Monday, 21 November 2011

IS IT GOING TO BE LIKE THIS ALL MY LIFE?


This was a 16 year old to his mother after being persecuted repeatedly by friends on his i-Phone when he didn’t instantly reply to his voice mail and texts. It’s worth considering in this techno-age.  Bryan Appleyard author of “The brain is wider than the sky” did just that at the RSA this week. Bryan writes for the Sunday Times. There were many questions - has technology made our lives better? Are “they” out to control our minds? Is the progress to thinking machines inevitable?

He was uneasy. In his research he spent time in Silicon Valley where employees at Microsoft confessed “we are not whole people here” and everyone described what they did as “transforming” and “life changing”.
Technology is responsible for one of the things people hate most – call trees on phones where a computerised voice tells you to “press 1 or 2 or whatever” (www.gethuman.org advises you how to beat this system, by the way.)

Check out Facebook updates to discover what “seeing inside our minds” is coming to. Bryan reckons if they have your date of birth and postcode you are nailed. So, if they don’t control our minds yet but that’s where it’s leading.

The Turing Test comprises putting a computer and human answering service to see if you can tell the difference. My advice is to tell the computer a joke.

Science has moved from human experiments to human observation to computer modelling to neuro-experiments. Put “neuro” in front of anything and it certainly sound uber-cool. (“I’m on the new neuro-diet. We do laboratory neuro-research instead of focus groups now.”)  Science and its bastard offspring “singularity” and “scientism”  are worrying signs of making information neutral and fact defined…a world of “if you can’t count it,  it isn’t there.”

Then Rod Liddle Spectator and Sunday Times who looks like an out-of-condition bouncer who’s very clever laid in to Bryan calling him a “bourgeois escapist Leavisite” – in other words anti-science and reactionary.  “Can robots think?” “Yes” asserted Liddle. “Celebrities today are our most successful robots.”  Well done Rod. “I’m a robot get me out of here”.

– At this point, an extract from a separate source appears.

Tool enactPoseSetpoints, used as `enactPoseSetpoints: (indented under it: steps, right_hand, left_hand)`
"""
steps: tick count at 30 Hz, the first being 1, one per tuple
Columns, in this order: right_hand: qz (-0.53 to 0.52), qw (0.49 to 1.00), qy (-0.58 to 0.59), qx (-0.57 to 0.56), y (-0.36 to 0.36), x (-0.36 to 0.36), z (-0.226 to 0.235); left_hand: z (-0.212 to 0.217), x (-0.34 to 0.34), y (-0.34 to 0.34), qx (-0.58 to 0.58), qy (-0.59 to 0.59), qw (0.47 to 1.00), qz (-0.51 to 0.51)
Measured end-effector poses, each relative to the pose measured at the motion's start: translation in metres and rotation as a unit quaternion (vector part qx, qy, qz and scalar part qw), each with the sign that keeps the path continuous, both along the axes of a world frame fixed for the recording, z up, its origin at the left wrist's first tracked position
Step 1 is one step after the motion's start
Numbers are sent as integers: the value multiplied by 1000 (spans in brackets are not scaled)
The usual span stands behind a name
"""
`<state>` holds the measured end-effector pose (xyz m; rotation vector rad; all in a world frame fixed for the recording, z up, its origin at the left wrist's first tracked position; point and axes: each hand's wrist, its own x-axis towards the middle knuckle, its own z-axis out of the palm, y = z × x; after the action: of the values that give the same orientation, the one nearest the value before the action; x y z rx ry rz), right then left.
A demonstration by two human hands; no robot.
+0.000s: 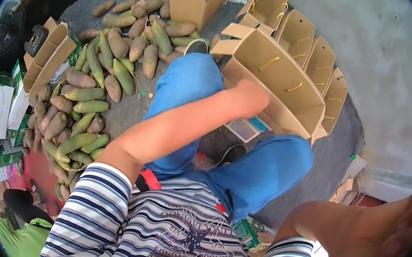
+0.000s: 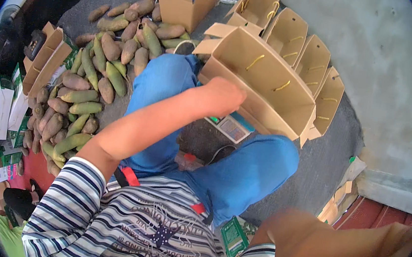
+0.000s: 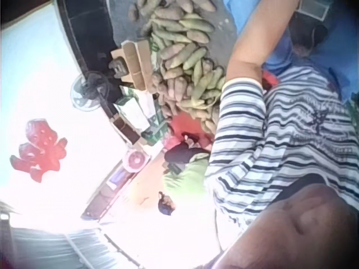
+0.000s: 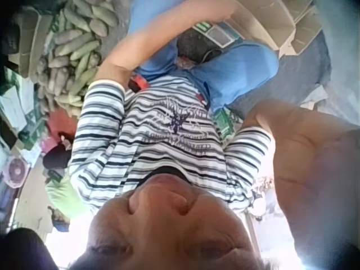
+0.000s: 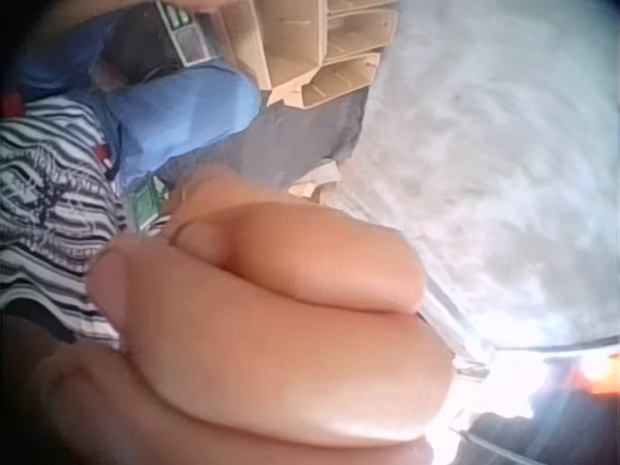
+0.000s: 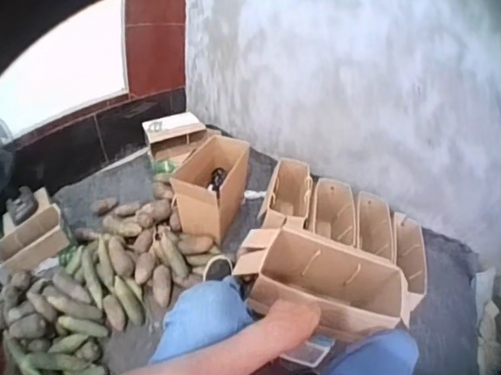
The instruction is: The person packs produce from a pile on the floor into cardboard boxes on a scale by hand, arranging the items inside and setting filled boxes aside.
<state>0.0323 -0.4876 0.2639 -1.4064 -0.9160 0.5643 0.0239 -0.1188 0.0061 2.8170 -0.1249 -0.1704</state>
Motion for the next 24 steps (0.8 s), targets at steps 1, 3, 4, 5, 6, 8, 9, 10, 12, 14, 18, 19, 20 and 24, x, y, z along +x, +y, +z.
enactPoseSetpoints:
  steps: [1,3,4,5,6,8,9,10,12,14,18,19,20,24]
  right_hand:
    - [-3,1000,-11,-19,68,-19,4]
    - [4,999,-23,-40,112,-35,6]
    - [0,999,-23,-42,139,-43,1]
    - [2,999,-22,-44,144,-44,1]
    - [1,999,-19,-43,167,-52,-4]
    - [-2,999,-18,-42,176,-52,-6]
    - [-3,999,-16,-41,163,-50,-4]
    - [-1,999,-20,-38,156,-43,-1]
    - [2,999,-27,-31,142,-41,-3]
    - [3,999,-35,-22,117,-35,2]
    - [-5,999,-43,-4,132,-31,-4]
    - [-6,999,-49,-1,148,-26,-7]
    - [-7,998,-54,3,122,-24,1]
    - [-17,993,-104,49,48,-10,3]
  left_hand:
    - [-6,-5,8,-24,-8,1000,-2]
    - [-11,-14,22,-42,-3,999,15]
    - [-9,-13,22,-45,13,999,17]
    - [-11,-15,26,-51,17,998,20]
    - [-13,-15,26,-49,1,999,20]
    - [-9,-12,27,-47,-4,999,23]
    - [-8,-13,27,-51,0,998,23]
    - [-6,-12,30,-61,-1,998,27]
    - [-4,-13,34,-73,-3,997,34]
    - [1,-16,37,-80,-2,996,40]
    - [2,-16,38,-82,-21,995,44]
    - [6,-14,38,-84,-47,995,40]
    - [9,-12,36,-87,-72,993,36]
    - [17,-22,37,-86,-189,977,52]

The rush of technology as with all trends is excitingly undiscriminating. Lives are generally improved but the bearers of tech banners (to get back to my comment on jokes) have this in common. No irony. No sense of humour. Utterly self-obsessed.  Consider the late Steve Jobs. Genius is not always a good companion or right. Except when he’s called Einstein and says “not everything that that can be counted counts and not everything that counts can be counted.”